§ **PROBLEM REQUIREMENTS**:
In the records below, begin at the line that has "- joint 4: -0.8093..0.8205" and stop after the line that has "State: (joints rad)"; quote those lines verbatim and nothing more.

(Source records)
**********

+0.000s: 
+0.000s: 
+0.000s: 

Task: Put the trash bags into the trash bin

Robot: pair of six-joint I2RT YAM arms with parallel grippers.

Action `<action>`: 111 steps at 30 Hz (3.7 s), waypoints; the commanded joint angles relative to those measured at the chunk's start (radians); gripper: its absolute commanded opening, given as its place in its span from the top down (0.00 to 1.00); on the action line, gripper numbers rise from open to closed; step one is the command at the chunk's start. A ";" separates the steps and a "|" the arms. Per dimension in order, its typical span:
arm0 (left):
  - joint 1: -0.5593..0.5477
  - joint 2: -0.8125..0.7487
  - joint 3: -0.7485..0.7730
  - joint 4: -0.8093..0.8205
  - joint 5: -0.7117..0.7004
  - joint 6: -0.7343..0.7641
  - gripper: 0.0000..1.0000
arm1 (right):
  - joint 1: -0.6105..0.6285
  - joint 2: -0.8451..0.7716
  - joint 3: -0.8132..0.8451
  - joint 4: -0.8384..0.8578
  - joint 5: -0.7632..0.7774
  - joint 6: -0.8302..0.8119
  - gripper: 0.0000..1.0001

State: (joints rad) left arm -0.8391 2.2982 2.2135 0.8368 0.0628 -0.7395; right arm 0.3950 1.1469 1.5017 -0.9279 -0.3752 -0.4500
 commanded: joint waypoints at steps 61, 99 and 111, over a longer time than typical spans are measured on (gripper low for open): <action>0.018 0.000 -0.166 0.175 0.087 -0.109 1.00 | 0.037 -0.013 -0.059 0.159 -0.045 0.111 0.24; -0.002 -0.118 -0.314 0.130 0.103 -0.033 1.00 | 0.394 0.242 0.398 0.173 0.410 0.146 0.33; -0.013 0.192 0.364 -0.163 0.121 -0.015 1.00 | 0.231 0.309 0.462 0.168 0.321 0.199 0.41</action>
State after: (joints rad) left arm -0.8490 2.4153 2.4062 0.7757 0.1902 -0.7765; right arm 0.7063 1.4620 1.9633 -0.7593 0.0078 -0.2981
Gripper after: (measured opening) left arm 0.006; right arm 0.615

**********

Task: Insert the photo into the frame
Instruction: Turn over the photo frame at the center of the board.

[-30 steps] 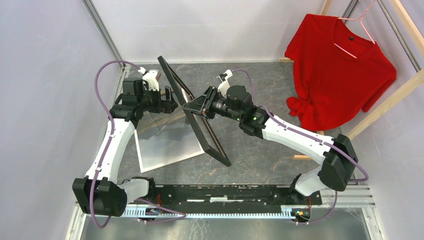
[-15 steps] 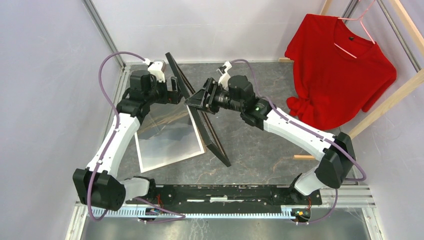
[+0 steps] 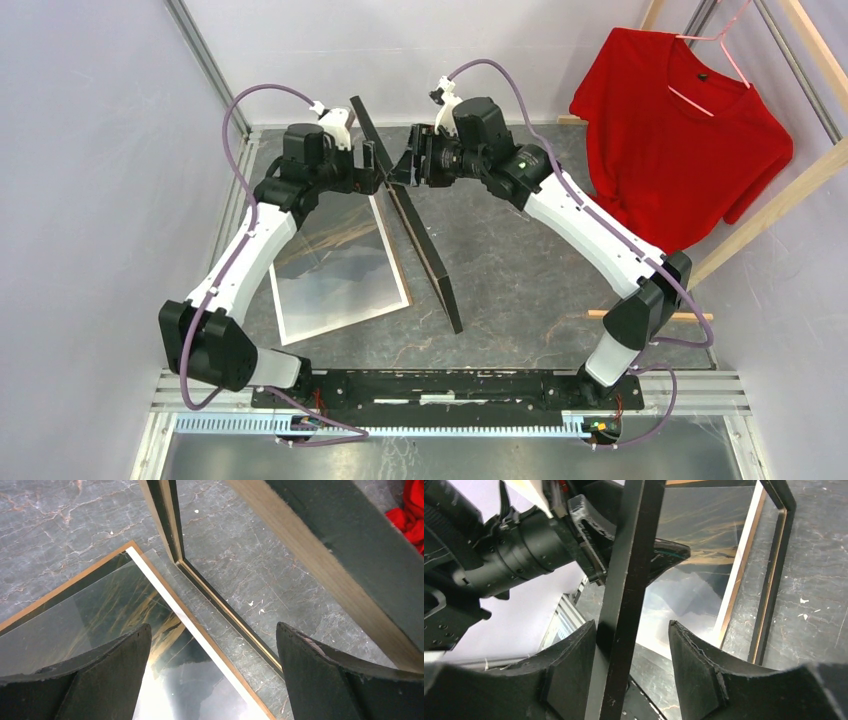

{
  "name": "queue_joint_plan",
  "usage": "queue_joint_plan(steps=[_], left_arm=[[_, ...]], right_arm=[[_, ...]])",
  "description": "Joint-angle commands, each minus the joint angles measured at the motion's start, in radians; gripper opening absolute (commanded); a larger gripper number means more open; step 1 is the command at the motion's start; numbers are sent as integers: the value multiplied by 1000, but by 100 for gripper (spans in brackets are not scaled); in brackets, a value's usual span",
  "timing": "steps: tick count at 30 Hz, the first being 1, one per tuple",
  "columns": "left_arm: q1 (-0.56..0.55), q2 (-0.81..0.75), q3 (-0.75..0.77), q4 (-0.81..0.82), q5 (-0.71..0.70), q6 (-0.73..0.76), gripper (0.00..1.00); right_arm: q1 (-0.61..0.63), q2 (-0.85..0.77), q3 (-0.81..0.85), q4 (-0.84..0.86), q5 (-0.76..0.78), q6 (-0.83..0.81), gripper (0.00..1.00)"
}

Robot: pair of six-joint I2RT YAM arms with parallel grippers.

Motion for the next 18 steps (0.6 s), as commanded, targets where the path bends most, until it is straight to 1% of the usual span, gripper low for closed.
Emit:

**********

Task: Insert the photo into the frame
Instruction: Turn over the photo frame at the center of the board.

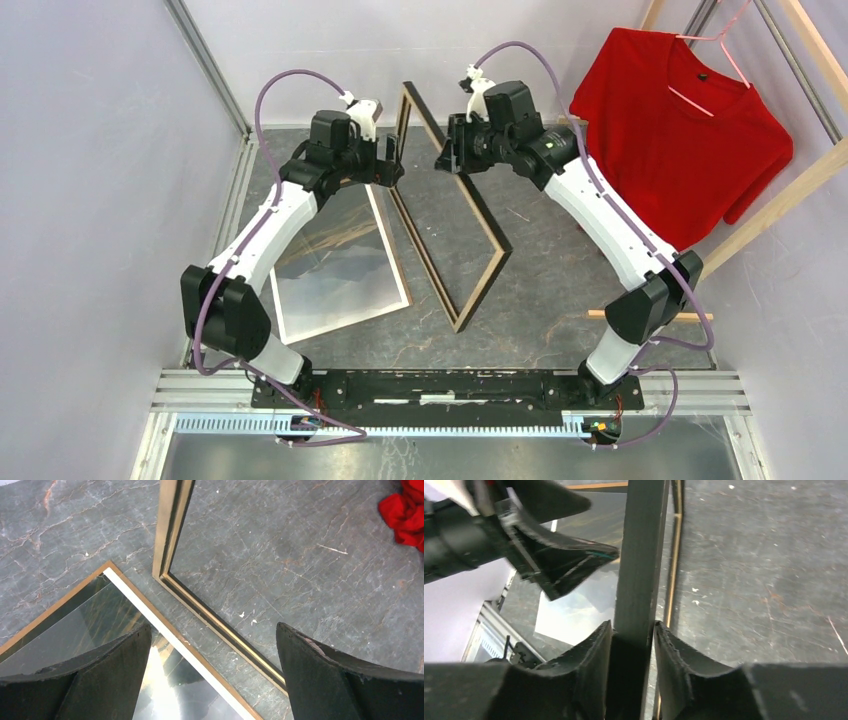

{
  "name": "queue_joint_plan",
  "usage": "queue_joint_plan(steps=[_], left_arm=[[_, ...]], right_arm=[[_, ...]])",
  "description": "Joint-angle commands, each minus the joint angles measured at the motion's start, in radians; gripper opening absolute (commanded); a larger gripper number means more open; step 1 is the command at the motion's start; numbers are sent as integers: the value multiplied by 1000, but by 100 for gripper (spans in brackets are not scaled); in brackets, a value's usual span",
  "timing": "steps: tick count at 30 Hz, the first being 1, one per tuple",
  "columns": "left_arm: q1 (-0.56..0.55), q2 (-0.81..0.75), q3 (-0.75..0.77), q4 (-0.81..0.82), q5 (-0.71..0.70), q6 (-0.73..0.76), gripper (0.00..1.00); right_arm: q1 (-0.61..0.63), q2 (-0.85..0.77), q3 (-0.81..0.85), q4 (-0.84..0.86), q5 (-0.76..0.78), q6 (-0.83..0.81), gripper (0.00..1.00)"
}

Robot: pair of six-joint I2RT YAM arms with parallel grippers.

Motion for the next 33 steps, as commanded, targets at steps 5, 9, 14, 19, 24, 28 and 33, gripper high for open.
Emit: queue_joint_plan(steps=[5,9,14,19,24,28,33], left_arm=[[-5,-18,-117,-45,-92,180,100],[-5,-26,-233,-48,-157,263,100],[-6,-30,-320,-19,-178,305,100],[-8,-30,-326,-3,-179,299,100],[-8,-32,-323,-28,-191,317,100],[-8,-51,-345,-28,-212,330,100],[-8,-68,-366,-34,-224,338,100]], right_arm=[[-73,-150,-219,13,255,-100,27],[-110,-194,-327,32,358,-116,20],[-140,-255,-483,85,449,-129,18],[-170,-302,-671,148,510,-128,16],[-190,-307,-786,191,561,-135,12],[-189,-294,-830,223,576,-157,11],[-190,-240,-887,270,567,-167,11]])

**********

§ **SOLUTION TO THIS EXERCISE**:
  - joint 4: -0.8093..0.8205
  - joint 5: -0.7117..0.7004
  - joint 6: -0.7343..0.7641
  - gripper: 0.0000..1.0000
arm1 (right):
  - joint 1: -0.6105..0.6285
  - joint 2: -0.8451..0.7716
  - joint 3: -0.8132..0.8451
  - joint 4: -0.8384..0.8578
  - joint 5: -0.7632..0.7774
  - joint 6: -0.8302..0.8119
  - gripper: 0.0000..1.0001

State: (joints rad) left arm -0.8391 2.2982 2.2135 0.8368 0.0628 -0.7395; right arm 0.3950 1.1469 1.5017 -0.9279 -0.3752 -0.4500

There's no more to the output.